Action item: In your copy, include no images and return each entry exactly as written.

Available data:
Content starts

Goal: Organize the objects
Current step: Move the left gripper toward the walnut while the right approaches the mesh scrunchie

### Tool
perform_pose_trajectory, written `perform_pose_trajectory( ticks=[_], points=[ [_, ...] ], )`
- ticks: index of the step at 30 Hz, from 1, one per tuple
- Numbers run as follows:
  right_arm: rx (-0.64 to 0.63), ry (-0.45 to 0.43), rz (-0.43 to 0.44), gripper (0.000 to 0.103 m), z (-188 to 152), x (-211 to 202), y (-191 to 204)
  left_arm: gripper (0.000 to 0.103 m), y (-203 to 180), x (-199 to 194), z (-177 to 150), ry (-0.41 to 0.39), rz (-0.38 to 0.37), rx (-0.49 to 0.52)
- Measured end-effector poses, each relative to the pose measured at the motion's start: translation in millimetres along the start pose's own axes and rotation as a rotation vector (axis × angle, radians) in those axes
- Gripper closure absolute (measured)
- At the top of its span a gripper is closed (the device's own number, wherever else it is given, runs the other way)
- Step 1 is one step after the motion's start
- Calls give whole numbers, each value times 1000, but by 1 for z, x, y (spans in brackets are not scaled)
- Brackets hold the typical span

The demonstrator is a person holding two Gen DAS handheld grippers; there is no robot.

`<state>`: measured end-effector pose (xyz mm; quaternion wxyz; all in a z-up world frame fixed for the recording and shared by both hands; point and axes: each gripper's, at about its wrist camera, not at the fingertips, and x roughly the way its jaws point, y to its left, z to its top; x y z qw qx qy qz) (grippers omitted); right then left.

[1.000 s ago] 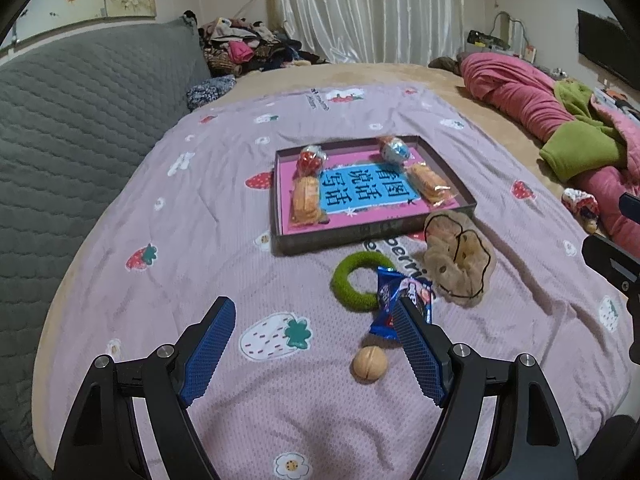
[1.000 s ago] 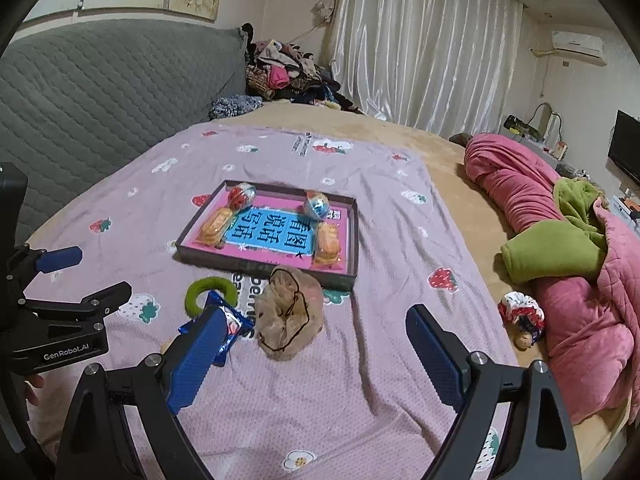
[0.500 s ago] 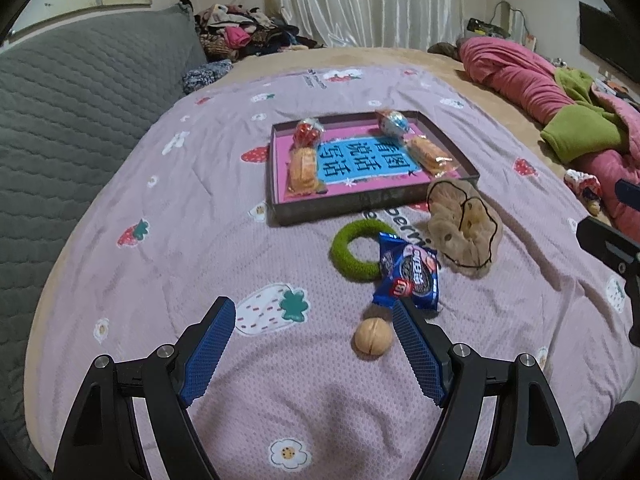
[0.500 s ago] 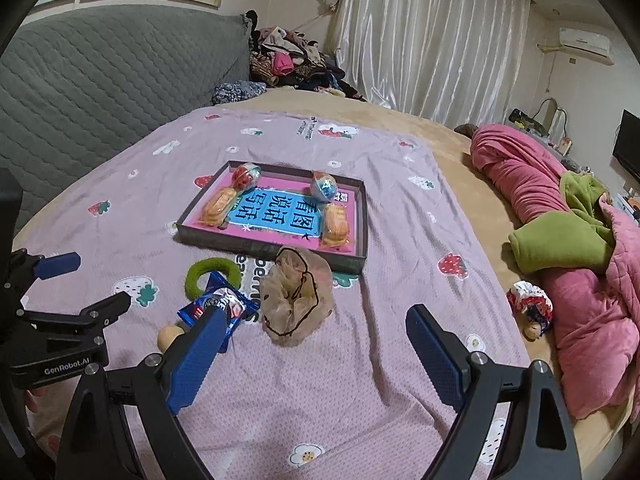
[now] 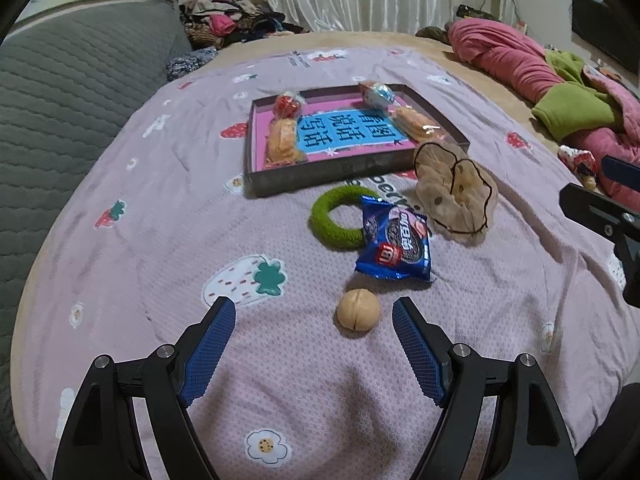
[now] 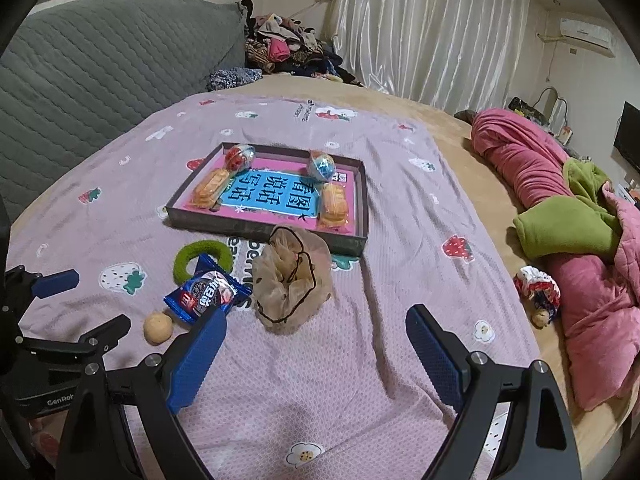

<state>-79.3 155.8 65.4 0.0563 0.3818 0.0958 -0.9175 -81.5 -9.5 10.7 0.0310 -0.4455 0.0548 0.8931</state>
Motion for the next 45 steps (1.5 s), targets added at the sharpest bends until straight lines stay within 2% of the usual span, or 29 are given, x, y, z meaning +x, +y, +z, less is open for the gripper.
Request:
perform_pose_trajectory(
  ticks=[17,45],
  points=[
    [12,61,-11,12,-9,37,-6,21,-7,31,-15,26,-41,31],
    [56,135,6,12,0,111,-13,21,-1,76,-11,43,-86,30]
  ],
)
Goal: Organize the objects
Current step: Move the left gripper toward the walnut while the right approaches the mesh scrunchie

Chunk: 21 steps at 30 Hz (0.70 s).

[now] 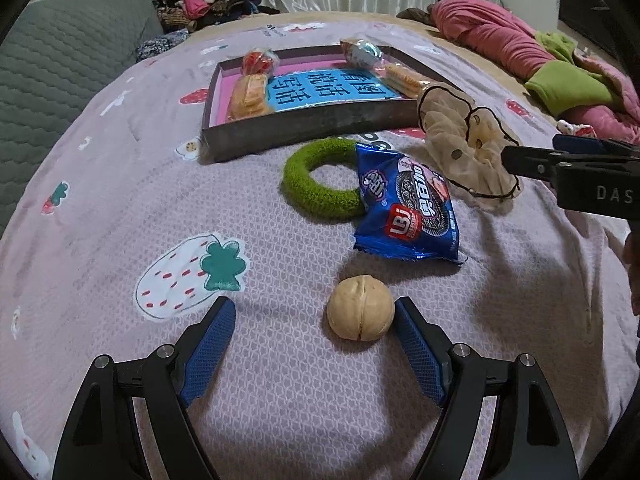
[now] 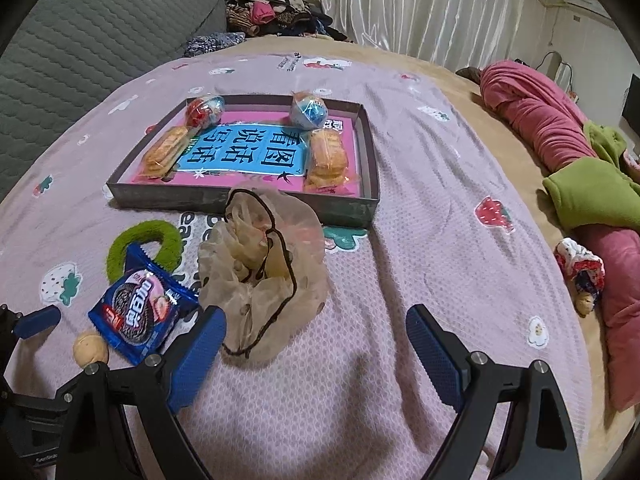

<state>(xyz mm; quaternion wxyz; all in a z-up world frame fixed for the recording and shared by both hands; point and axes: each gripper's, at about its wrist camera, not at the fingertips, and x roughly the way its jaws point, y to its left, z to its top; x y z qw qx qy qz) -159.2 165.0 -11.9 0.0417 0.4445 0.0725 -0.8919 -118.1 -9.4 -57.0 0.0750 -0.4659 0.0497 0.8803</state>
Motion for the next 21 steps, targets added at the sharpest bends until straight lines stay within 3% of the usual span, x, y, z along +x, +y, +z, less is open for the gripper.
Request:
perform_pose_trajectory(
  ticks=[15,18,21],
  points=[
    [20,12,23,12,13,31,-2,21,4,11,5,-16,-34,-11],
    [15,15,33,18,14,36,0,21,4,10,5,-17,-41,-11],
    [8,20,33,31,16,40,3,22,5,11,4,-17,-46,-10]
  ],
)
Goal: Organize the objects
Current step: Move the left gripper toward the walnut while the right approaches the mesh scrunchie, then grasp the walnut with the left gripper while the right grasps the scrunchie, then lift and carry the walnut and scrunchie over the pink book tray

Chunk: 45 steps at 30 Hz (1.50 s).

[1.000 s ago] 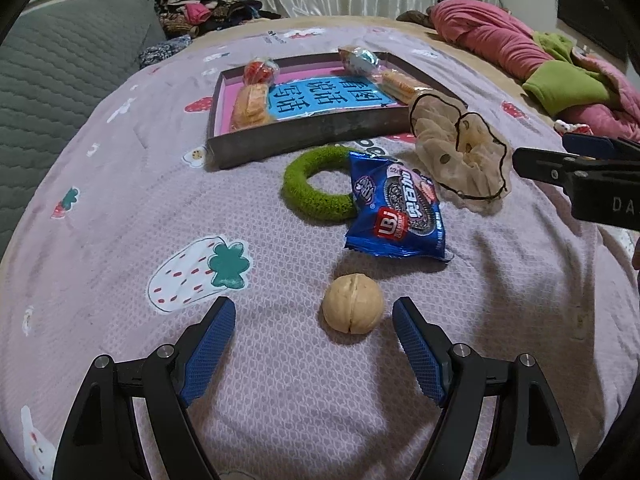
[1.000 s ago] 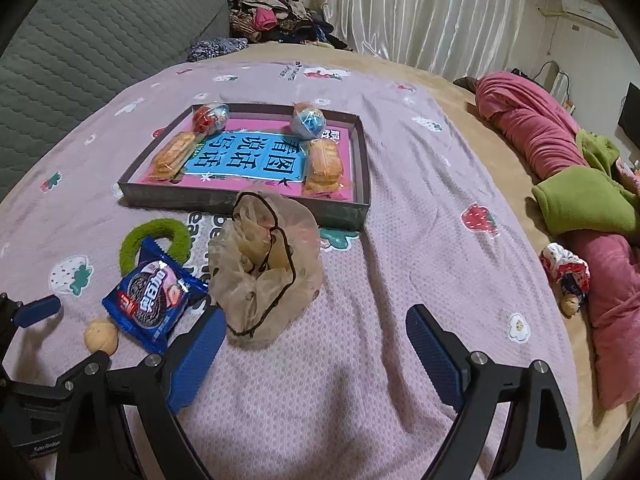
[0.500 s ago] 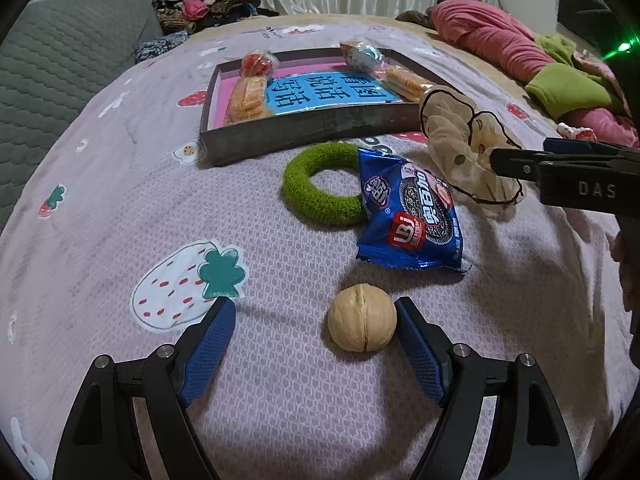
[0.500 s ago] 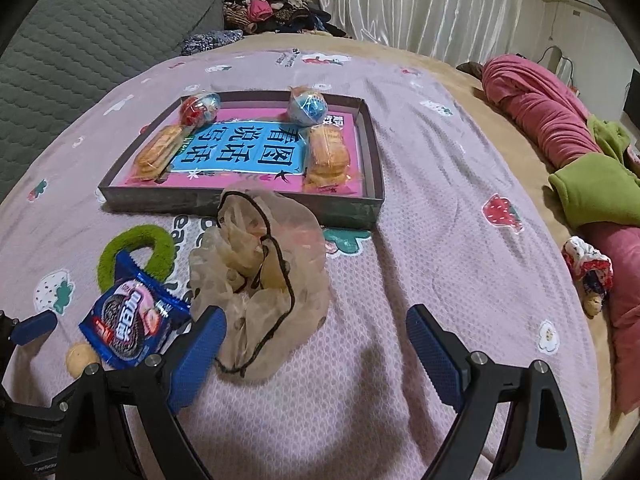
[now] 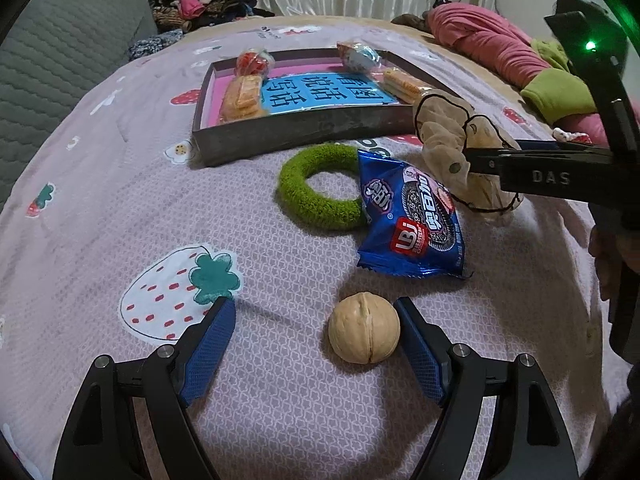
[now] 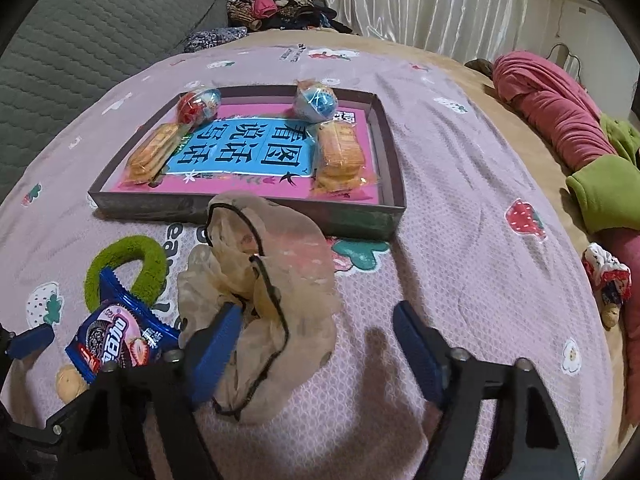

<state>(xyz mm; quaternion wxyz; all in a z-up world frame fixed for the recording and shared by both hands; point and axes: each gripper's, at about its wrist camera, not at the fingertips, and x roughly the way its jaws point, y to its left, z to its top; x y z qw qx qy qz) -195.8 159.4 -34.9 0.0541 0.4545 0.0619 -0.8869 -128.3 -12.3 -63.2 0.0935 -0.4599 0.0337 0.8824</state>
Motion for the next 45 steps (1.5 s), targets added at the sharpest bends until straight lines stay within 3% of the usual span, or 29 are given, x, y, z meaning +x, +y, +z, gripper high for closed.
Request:
perform_pose_trajectory(
  ticks=[7,11,13,14,15,45],
  points=[
    [-6,19,41,61,2,8,6,38,-4,-2,-1,3,-33,3],
    [-25,25,45,70,4,10,11,42,-6,-3,-1,7,-41,7],
    [-28,24,51,74,4,10,12,54,-5,-3,-1,9,-63,-3],
    [-27,21,55,75,4,10,12,66,-4,-4,-1,11,-75,-8],
    [-27,19,56,76,4,9,13,69,-5,-4,-1,11,-83,-8],
    [-9,-45,97,80,-7,-41,9,69,-2,-34,2,-44,-45,-24]
  ],
)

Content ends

Output of the task:
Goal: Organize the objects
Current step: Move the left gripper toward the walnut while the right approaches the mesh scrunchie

### Tool
perform_pose_trajectory, written `perform_pose_trajectory( ticks=[_], points=[ [_, ...] ], )`
- ticks: index of the step at 30 Hz, from 1, one per tuple
- Numbers run as follows:
  right_arm: rx (-0.64 to 0.63), ry (-0.45 to 0.43), rz (-0.43 to 0.44), gripper (0.000 to 0.103 m), z (-188 to 152), x (-211 to 202), y (-191 to 204)
  left_arm: gripper (0.000 to 0.103 m), y (-203 to 180), x (-199 to 194), z (-177 to 150), ry (-0.41 to 0.39), rz (-0.38 to 0.37), rx (-0.49 to 0.52)
- Measured end-effector poses, each relative to the pose measured at the motion's start: translation in millimetres along the start pose's own axes and rotation as a rotation vector (axis × angle, radians) in those axes
- Gripper closure absolute (measured)
- At the top of its span a gripper is closed (the device's own number, wherever else it is given, runs the other way)
- Step 1 is one step after the motion's start
- Calls give whole numbers, each value times 1000, but by 1 for z, x, y (spans in brackets are not scaled)
- Brackets hold the typical span

The demonstrator is a person holding two Gen DAS handheld grippers; there is no robot.

`<state>`: measured end-effector pose (xyz mm; quaternion wxyz; all in a z-up world frame fixed for the recording and shared by both hands; point and axes: each gripper's, at about its wrist camera, not at the fingertips, and x roughly the way its jaws point, y to its left, z to its top; x y z qw qx qy qz) (grippers omitted); right then left.

[1.000 s ago] 
[1.000 s ago] 
[0.500 s ago] 
[0.500 s ago] 
[now] 
[now] 

<state>-79.3 155.8 65.4 0.0563 0.3818 0.0958 -0.9175 -81.5 -9.5 10.7 0.0310 -0.4455 0.0548 0.8931</state>
Motion for the next 45 steps (1.5 s), targets added at the sharpest bends until straight lines stay within 2% of the usual span, or 29 are given, x, y, z meaning +x, +y, +z, less is open for the gripper.
Request:
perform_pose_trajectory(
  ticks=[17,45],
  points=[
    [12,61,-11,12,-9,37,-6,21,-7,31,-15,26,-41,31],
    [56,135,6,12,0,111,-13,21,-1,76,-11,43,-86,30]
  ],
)
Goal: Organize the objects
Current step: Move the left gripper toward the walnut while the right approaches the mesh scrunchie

Chunk: 21 steps at 30 Hz (0.70 s).

[now] 
[now] 

<state>(xyz mm; quaternion wxyz; all in a z-up world frame fixed for the recording and shared by both hands; point and axes: each gripper's, at about its wrist camera, not at the fingertips, and x roughly the way its jaws point, y to its left, z to its top; x y z qw qx qy qz) -159.2 165.0 -11.9 0.0417 0.4445 0.0725 -0.8919 -118.1 -9.4 -57.0 0.0750 -0.4659 0.0497 0.8803</state>
Motion for the next 21 steps, targets added at the sharpest bends until straight lines stay within 3% of the usual span, x, y, z along +x, +y, +z, less is open for the gripper.
Request:
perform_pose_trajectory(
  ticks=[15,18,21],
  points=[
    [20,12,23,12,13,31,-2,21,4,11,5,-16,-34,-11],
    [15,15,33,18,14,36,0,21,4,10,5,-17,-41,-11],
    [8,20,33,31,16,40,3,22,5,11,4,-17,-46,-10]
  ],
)
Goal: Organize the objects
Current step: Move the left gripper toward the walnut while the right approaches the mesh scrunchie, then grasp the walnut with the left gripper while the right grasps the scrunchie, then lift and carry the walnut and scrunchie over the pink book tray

Chunk: 45 steps at 30 Hz (1.50 s).

[1.000 s ago] 
[1.000 s ago] 
[0.500 s ago] 
[0.500 s ago] 
[now] 
[now] 

<state>(xyz mm; quaternion wxyz; all in a z-up world frame fixed for the recording and shared by both hands; point and axes: each gripper's, at about its wrist camera, not at the fingertips, and x roughly the way its jaws point, y to its left, z to its top; x y z qw qx qy qz) -195.8 159.4 -34.9 0.0541 0.4545 0.0619 -0.8869 -128.3 -12.3 -63.2 0.0935 -0.4599 0.0337 0.8824</state>
Motion for the next 45 steps (1.5 s), targets added at the sharpest bends until straight lines stay within 3% of the usual span, or 29 are given, x, y, z meaning +x, +y, +z, gripper high for closed.
Request:
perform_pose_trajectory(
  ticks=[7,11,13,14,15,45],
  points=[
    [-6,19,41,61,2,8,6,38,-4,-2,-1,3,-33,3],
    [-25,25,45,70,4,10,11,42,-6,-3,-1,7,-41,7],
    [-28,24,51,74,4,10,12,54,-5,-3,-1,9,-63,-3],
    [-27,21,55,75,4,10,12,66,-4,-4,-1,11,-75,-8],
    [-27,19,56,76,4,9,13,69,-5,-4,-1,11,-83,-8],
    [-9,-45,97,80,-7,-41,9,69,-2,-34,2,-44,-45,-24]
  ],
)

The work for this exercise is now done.